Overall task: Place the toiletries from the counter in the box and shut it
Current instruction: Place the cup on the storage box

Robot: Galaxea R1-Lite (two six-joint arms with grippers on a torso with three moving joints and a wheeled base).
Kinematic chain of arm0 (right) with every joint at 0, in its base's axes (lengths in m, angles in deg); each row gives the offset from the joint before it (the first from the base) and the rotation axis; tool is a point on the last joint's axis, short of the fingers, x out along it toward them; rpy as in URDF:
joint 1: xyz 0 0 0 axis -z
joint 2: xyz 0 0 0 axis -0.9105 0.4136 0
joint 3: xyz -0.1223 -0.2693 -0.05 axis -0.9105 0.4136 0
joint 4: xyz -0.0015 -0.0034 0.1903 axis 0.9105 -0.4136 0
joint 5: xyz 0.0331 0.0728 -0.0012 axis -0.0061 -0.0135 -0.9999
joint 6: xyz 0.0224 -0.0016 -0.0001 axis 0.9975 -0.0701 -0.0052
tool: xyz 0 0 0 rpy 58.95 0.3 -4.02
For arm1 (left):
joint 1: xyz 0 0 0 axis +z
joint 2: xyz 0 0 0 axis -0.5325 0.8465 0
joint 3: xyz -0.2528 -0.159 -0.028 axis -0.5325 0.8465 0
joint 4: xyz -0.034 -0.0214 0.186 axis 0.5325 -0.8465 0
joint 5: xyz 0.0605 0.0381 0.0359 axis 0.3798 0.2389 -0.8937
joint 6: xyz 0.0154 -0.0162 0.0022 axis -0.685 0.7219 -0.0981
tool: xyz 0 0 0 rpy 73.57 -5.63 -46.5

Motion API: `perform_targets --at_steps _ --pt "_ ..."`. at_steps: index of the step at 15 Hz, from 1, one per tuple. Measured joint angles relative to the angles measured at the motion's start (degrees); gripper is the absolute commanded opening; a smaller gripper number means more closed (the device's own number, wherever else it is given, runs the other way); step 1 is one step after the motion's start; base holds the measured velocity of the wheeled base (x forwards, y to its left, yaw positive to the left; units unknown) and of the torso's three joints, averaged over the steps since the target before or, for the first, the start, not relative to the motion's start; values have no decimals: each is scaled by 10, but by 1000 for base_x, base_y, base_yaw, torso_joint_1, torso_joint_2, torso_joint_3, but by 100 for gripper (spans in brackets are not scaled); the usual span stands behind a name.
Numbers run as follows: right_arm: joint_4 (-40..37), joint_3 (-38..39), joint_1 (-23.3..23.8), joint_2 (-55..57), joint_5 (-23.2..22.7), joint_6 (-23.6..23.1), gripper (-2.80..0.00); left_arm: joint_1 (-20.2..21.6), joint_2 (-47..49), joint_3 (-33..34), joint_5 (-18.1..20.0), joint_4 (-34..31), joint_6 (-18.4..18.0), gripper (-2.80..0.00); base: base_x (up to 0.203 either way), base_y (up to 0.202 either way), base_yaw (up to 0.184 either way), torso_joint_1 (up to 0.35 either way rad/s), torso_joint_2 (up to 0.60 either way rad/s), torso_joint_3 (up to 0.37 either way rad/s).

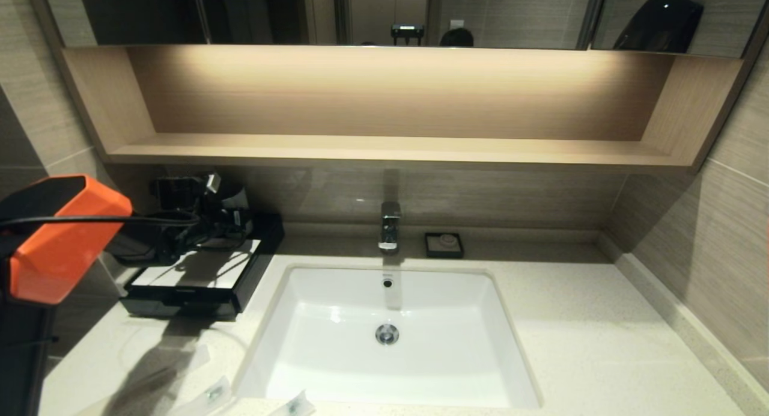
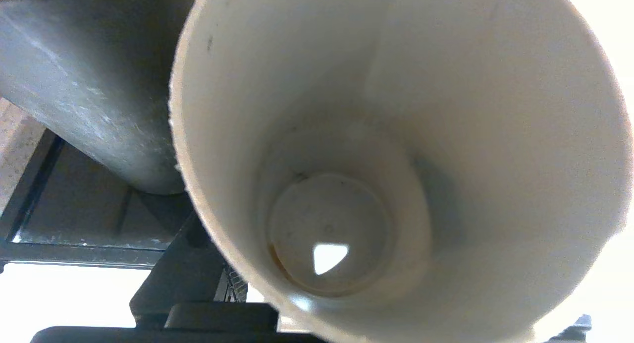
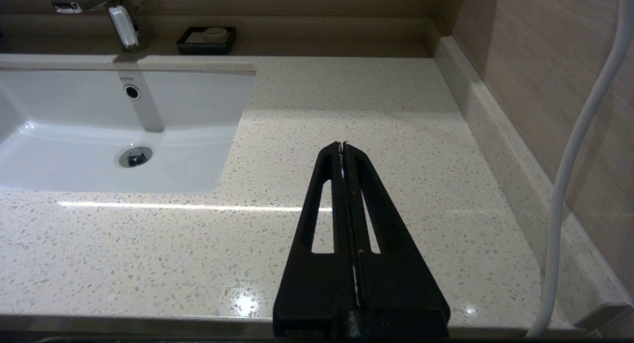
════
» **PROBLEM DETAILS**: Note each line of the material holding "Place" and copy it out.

» **ANSWER SPACE**:
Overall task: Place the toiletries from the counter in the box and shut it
Current instruction: Place the cup on the storage box

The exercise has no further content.